(Beginning of Data excerpts)

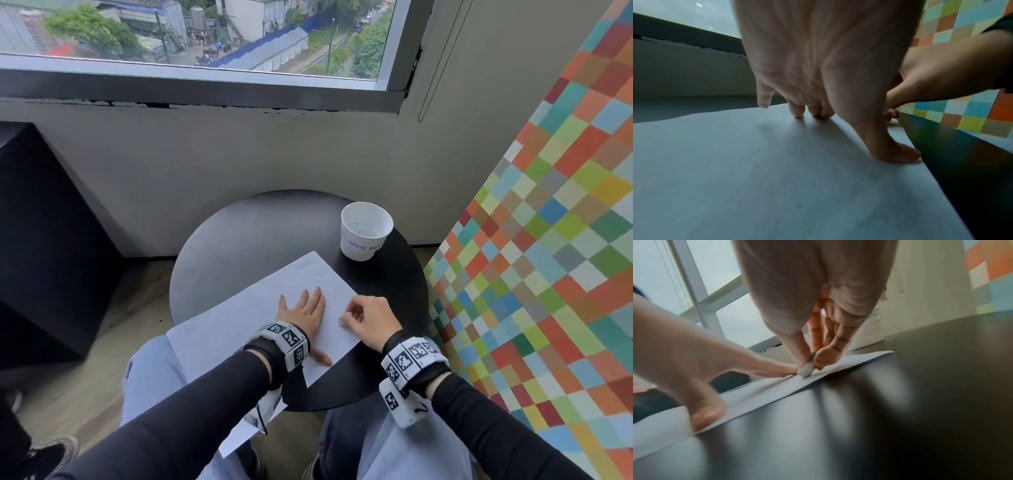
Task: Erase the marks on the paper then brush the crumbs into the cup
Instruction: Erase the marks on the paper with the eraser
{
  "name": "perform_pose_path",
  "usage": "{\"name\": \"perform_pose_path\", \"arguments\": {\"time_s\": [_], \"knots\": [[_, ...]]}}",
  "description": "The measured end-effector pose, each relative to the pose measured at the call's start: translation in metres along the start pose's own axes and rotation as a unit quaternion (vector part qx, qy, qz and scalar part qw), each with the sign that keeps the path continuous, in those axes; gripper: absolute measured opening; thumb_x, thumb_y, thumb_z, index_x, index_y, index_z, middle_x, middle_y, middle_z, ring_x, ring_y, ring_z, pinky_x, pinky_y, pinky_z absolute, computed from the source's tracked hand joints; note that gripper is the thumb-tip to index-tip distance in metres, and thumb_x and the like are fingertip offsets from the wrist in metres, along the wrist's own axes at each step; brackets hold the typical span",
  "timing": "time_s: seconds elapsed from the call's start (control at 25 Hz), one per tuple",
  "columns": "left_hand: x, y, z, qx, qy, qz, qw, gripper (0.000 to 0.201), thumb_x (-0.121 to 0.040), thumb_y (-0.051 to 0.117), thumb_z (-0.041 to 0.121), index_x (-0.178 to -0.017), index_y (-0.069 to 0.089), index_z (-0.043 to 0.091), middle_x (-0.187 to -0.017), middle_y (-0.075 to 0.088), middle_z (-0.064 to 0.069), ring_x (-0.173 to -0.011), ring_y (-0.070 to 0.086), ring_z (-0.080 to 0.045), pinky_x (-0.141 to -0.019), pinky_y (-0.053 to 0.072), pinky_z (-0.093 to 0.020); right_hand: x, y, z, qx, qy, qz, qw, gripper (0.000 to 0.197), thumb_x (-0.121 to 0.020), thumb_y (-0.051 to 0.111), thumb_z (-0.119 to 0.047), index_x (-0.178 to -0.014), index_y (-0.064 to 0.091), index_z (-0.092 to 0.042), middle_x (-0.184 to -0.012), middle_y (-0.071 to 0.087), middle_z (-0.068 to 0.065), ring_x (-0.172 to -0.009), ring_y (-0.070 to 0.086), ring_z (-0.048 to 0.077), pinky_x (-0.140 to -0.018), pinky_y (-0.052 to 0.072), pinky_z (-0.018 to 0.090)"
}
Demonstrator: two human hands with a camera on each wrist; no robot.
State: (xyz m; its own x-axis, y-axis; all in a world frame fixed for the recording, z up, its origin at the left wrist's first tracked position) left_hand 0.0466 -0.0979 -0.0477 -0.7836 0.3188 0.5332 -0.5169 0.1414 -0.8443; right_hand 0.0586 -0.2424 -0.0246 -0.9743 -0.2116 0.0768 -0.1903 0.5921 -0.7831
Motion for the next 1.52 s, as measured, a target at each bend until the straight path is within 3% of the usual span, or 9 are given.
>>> {"name": "perform_pose_path", "arguments": {"time_s": [0.16, 0.32, 0.44, 0.6, 0.72, 0.88, 1.0, 1.12, 1.52], "knots": [[0.002, -0.001, -0.002, 0.009, -0.007, 0.003, 1.000, 0.137, -0.072, 0.066, 0.074, -0.153, -0.018, 0.003, -0.162, -0.024, -0.009, -0.152, -0.013, -0.023, -0.119, 0.002, -0.060, 0.010, 0.014, -0.013, 0.001, -0.046, -0.080, 0.996, 0.010, -0.079, 0.070, -0.021, -0.079, 0.069, -0.011, -0.068, 0.063, -0.002, -0.061, 0.054, 0.007, -0.064, 0.046, 0.018], [0.002, -0.003, -0.001, 0.005, -0.010, 0.002, 1.000, 0.136, -0.072, 0.067, 0.074, -0.154, -0.017, 0.003, -0.162, -0.023, -0.009, -0.152, -0.013, -0.024, -0.119, 0.001, -0.060, -0.001, 0.005, -0.003, -0.010, -0.004, -0.009, 1.000, 0.009, -0.077, 0.070, -0.021, -0.076, 0.067, -0.013, -0.065, 0.060, -0.005, -0.063, 0.054, 0.010, -0.067, 0.050, 0.027], [0.002, -0.003, -0.001, -0.007, -0.016, 0.000, 1.000, 0.138, -0.071, 0.066, 0.076, -0.154, -0.017, 0.003, -0.162, -0.023, -0.009, -0.152, -0.013, -0.025, -0.118, -0.002, -0.061, 0.001, 0.017, -0.014, 0.008, -0.036, -0.097, 0.995, 0.011, -0.077, 0.072, -0.023, -0.079, 0.069, -0.013, -0.068, 0.062, -0.005, -0.062, 0.054, 0.007, -0.067, 0.049, 0.022], [0.000, -0.001, -0.004, -0.015, -0.033, 0.005, 0.999, 0.141, -0.067, 0.063, 0.081, -0.154, -0.017, 0.003, -0.162, -0.023, -0.011, -0.151, -0.014, -0.027, -0.115, -0.009, -0.064, -0.013, 0.001, -0.003, 0.011, 0.004, -0.003, 1.000, 0.008, -0.076, 0.069, -0.020, -0.076, 0.067, -0.012, -0.068, 0.062, -0.002, -0.067, 0.057, 0.015, -0.071, 0.051, 0.031], [-0.001, -0.001, -0.007, -0.019, -0.046, 0.002, 0.999, 0.145, -0.065, 0.063, 0.083, -0.153, -0.018, 0.003, -0.162, -0.022, -0.011, -0.151, -0.014, -0.027, -0.115, -0.010, -0.064, -0.004, 0.013, -0.013, 0.006, -0.019, -0.074, 0.997, 0.011, -0.076, 0.071, -0.021, -0.078, 0.070, -0.010, -0.069, 0.064, -0.002, -0.064, 0.057, 0.011, -0.067, 0.050, 0.024], [-0.003, -0.004, -0.006, -0.023, -0.049, 0.002, 0.999, 0.145, -0.064, 0.064, 0.083, -0.153, -0.018, 0.002, -0.162, -0.021, -0.012, -0.152, -0.013, -0.028, -0.116, -0.008, -0.064, -0.014, 0.006, -0.007, -0.011, 0.024, -0.004, 1.000, 0.008, -0.075, 0.071, -0.022, -0.073, 0.067, -0.016, -0.066, 0.062, -0.004, -0.064, 0.055, 0.011, -0.070, 0.053, 0.031], [-0.001, -0.003, -0.005, -0.024, -0.049, 0.002, 0.999, 0.145, -0.064, 0.065, 0.082, -0.154, -0.017, 0.002, -0.162, -0.021, -0.013, -0.152, -0.012, -0.029, -0.115, -0.007, -0.064, -0.010, 0.015, -0.017, 0.012, -0.011, -0.067, 0.998, 0.009, -0.078, 0.072, -0.022, -0.079, 0.069, -0.013, -0.068, 0.061, -0.004, -0.063, 0.053, 0.008, -0.068, 0.049, 0.020], [-0.002, -0.004, -0.005, -0.020, -0.047, -0.002, 0.999, 0.145, -0.065, 0.065, 0.082, -0.153, -0.018, 0.002, -0.162, -0.022, -0.012, -0.151, -0.014, -0.029, -0.116, -0.008, -0.064, -0.016, 0.005, -0.012, 0.002, 0.009, -0.010, 1.000, 0.007, -0.076, 0.071, -0.019, -0.074, 0.066, -0.014, -0.065, 0.060, -0.004, -0.063, 0.054, 0.011, -0.072, 0.052, 0.031], [-0.002, -0.005, -0.005, -0.027, -0.054, -0.016, 0.998, 0.145, -0.065, 0.065, 0.082, -0.153, -0.020, 0.002, -0.162, -0.024, -0.013, -0.151, -0.014, -0.030, -0.116, -0.007, -0.064, -0.020, 0.012, -0.018, 0.028, -0.012, -0.082, 0.996, 0.010, -0.076, 0.072, -0.022, -0.078, 0.069, -0.013, -0.070, 0.063, -0.001, -0.065, 0.054, 0.009, -0.071, 0.052, 0.028]]}}
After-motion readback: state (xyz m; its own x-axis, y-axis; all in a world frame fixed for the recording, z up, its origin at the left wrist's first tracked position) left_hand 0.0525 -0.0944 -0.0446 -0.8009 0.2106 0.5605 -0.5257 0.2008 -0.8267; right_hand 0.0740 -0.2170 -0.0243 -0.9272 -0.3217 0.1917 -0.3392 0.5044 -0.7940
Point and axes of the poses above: each hand's wrist, its own x-axis away from the middle knuckle, its own y-axis out of the palm, z = x × y, the point moved 5 cm from there along -x, towards the middle knuckle
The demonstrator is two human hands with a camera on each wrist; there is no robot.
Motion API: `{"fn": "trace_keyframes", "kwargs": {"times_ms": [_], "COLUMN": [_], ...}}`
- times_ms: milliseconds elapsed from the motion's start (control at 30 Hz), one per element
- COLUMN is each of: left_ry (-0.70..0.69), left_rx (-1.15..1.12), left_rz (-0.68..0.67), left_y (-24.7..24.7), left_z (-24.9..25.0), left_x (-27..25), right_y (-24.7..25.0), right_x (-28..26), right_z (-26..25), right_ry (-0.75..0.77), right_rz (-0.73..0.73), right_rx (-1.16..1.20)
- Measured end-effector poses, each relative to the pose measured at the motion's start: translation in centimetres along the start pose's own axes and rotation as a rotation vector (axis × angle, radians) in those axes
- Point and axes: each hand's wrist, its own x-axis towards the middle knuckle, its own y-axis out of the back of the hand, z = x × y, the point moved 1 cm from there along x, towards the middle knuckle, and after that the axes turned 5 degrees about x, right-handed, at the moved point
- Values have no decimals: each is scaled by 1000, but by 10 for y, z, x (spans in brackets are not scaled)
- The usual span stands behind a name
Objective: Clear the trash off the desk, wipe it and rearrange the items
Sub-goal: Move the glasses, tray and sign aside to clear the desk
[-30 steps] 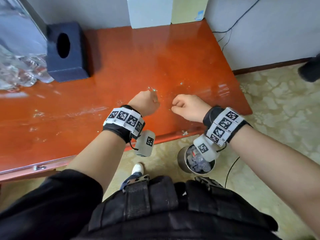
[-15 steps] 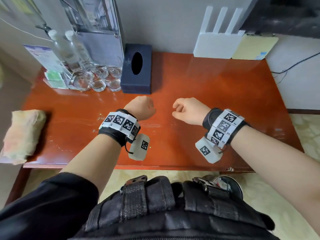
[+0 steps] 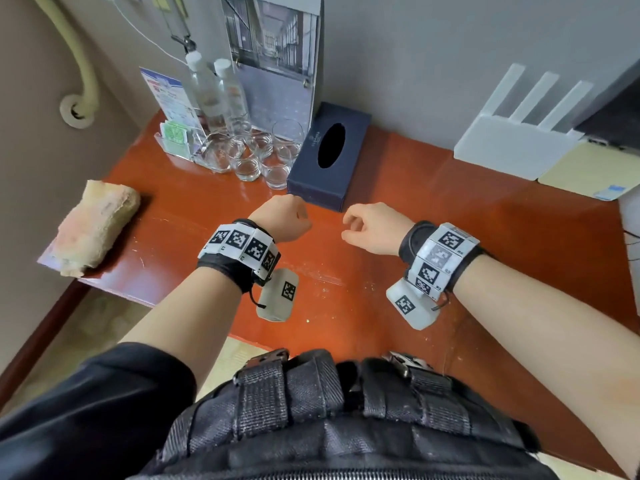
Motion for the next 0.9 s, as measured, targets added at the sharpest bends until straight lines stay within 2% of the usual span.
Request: {"fn": "trace_keyframes", "kwargs": {"times_ms": [300, 533, 900], "left_ry": [100, 126, -27], "left_rx": [-51, -93, -43], "left_rz": [-1, 16, -38], "left_y": [-5, 7, 66], "left_z": [-7, -51, -151], "left_x": [5, 13, 45], "right_y": [9, 2, -24], "right_x": [34, 61, 122], "right_z": [-2, -29, -106], "right_ry": [64, 56, -81], "right_rz": [-69, -88, -17], "right_rx": [-67, -73, -4]}}
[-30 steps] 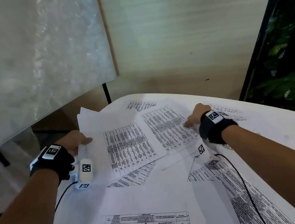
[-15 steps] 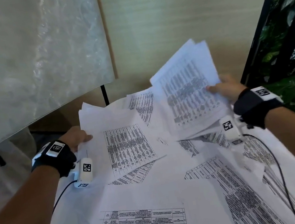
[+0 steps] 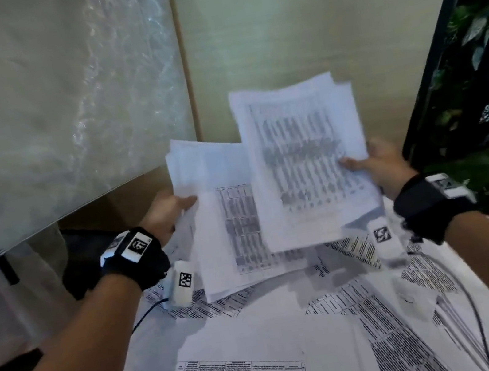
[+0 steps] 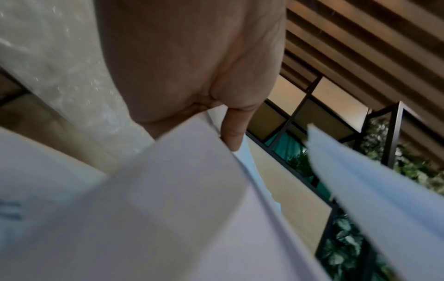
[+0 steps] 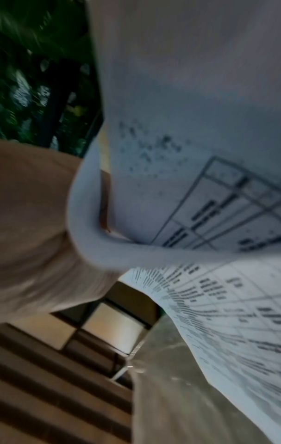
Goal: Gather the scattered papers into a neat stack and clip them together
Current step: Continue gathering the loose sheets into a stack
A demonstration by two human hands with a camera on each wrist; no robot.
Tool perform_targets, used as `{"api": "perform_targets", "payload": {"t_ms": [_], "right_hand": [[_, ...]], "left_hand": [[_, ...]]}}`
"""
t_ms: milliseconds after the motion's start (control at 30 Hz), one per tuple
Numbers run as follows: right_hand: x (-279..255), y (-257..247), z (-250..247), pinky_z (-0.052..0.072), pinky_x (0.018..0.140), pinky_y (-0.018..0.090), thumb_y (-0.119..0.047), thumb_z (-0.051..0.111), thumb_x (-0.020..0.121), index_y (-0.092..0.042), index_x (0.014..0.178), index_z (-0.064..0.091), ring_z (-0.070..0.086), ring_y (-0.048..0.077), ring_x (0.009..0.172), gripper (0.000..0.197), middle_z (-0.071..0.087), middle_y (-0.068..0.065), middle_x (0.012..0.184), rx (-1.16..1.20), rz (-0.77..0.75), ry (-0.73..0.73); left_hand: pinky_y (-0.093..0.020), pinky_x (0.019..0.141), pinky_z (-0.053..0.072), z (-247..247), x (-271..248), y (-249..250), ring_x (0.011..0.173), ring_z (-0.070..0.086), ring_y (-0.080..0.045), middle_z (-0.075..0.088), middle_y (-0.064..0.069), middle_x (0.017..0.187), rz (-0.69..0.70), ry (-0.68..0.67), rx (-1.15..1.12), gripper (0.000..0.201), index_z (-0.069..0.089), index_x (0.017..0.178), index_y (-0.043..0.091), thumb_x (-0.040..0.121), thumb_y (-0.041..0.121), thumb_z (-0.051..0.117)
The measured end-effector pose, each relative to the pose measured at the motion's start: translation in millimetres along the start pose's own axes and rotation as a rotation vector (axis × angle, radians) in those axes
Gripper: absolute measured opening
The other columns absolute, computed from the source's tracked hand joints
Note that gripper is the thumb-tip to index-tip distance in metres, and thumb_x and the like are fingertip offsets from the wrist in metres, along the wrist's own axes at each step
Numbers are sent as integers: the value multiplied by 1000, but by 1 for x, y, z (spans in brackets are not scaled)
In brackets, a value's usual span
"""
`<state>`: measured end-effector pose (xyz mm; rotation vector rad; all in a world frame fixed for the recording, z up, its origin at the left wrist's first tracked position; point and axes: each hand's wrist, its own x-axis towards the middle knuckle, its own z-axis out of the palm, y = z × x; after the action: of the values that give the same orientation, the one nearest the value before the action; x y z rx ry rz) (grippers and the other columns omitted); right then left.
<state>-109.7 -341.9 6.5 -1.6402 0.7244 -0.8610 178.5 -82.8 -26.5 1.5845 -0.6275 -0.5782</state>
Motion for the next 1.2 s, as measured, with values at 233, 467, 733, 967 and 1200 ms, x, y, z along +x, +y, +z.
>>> {"api": "perform_targets", "payload": {"t_ms": [233, 467, 733, 967, 1200], "right_hand": [[-18, 64, 101, 49, 66, 33, 0, 63, 84, -6, 109, 50, 60, 26, 85, 29, 62, 10, 100, -96, 180, -27], [-5, 80, 133, 47, 66, 31, -10, 78, 76, -14, 110, 48, 57, 24, 83, 46, 56, 3, 106, -360, 153, -232], [74, 80, 111, 38, 105, 33, -50, 65, 86, -4, 140, 42, 44, 31, 134, 75, 45, 15, 146, -1023, 241, -290], [81, 92, 155, 43, 102, 46, -86, 64, 45, -14, 147, 24, 45, 37, 129, 132, 41, 18, 145, -1217, 278, -327], [91, 76, 165, 48, 99, 38, -34, 89, 64, 2, 148, 22, 54, 34, 123, 113, 50, 20, 140, -921, 319, -260]], "left_hand": [[-42, 99, 50, 35, -10, -5, 112, 67, -24, 69, -10, 125, -28, -103, -164, 49, 62, 129, 6, 98, 43, 54], [-61, 96, 50, -36, 32, -66, 105, 68, -41, 71, -22, 115, -236, -135, 228, 65, 66, 118, 3, 58, 6, 88], [-36, 68, 62, -60, 14, -68, 88, 65, -30, 65, -22, 111, -361, -128, 22, 36, 57, 122, -6, 90, -19, 49], [-29, 58, 61, -63, 19, -76, 67, 74, -20, 74, -9, 87, -368, -90, -34, 38, 58, 124, -7, 89, -19, 50], [-31, 64, 62, -62, 20, -77, 89, 65, -27, 59, -27, 131, -364, -91, -34, 43, 53, 132, -9, 90, -18, 50]]}}
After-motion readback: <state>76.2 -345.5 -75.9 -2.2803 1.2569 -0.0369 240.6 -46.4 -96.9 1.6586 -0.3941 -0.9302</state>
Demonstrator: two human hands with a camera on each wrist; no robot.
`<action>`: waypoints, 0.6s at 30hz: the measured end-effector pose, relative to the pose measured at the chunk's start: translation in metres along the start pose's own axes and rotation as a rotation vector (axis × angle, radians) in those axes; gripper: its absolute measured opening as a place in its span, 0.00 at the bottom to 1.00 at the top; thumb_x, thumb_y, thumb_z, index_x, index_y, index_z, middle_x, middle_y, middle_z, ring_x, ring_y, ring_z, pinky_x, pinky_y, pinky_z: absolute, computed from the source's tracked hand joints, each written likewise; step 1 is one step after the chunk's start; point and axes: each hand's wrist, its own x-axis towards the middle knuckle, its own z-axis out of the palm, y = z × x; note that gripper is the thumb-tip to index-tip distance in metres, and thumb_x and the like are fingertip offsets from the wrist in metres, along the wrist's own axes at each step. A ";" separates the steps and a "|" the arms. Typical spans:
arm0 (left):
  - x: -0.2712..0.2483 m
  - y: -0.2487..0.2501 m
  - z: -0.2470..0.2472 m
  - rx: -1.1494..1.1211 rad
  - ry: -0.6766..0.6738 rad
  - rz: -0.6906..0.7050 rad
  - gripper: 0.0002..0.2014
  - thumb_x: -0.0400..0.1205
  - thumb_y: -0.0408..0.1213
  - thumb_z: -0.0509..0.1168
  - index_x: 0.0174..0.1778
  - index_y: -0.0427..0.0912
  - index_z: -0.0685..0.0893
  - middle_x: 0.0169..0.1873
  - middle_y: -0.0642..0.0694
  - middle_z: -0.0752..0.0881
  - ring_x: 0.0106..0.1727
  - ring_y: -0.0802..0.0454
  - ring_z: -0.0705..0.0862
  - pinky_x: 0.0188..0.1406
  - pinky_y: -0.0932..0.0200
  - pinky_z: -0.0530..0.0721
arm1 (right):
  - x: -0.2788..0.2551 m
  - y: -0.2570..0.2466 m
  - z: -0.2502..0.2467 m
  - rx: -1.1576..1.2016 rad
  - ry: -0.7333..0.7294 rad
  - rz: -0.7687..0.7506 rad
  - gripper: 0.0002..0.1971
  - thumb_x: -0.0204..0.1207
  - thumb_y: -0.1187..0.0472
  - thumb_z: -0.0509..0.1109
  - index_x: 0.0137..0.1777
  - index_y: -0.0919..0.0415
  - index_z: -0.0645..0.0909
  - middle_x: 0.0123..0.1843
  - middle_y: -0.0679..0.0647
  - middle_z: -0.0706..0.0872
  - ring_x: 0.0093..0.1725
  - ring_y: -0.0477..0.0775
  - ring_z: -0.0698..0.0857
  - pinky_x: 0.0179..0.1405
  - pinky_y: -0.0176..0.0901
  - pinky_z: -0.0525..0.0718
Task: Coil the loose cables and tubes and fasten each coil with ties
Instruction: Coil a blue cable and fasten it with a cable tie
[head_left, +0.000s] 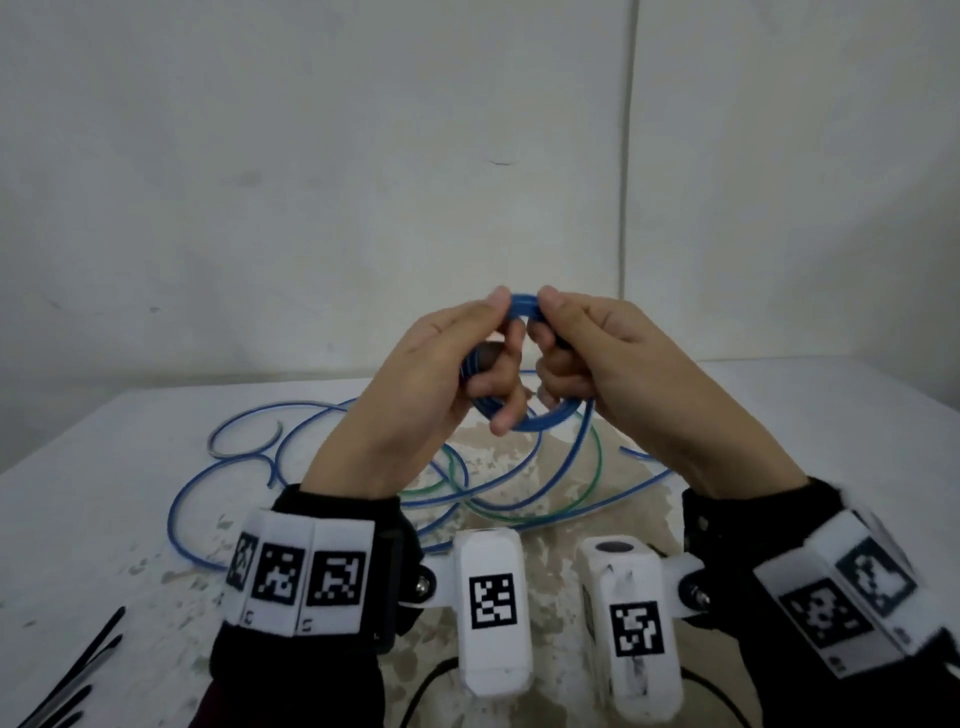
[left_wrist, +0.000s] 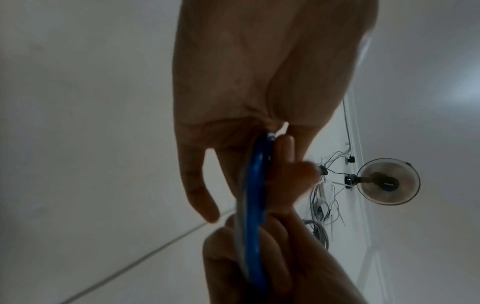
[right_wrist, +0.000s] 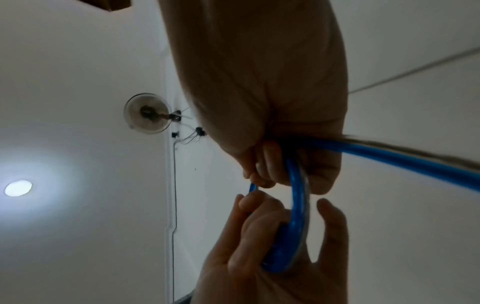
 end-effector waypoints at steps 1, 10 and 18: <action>-0.001 0.001 0.000 0.058 -0.005 0.001 0.18 0.87 0.43 0.51 0.33 0.40 0.74 0.19 0.51 0.59 0.17 0.53 0.64 0.32 0.56 0.67 | -0.001 -0.001 0.002 -0.034 -0.003 0.001 0.18 0.87 0.55 0.52 0.36 0.60 0.70 0.21 0.42 0.62 0.21 0.43 0.63 0.32 0.39 0.74; -0.003 0.007 0.001 0.084 0.013 0.023 0.17 0.87 0.43 0.52 0.33 0.39 0.70 0.19 0.52 0.58 0.17 0.55 0.58 0.25 0.60 0.55 | -0.002 -0.005 0.001 -0.031 -0.024 0.000 0.18 0.88 0.56 0.51 0.37 0.61 0.72 0.22 0.42 0.63 0.22 0.43 0.64 0.38 0.42 0.75; -0.002 0.009 0.005 -0.013 0.053 0.078 0.17 0.84 0.44 0.54 0.32 0.38 0.70 0.18 0.52 0.59 0.18 0.56 0.57 0.18 0.66 0.59 | -0.003 -0.010 -0.001 0.052 -0.005 -0.021 0.18 0.87 0.57 0.53 0.37 0.64 0.72 0.24 0.50 0.61 0.24 0.46 0.64 0.28 0.32 0.70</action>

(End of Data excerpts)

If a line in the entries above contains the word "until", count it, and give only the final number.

[Result of this task] 2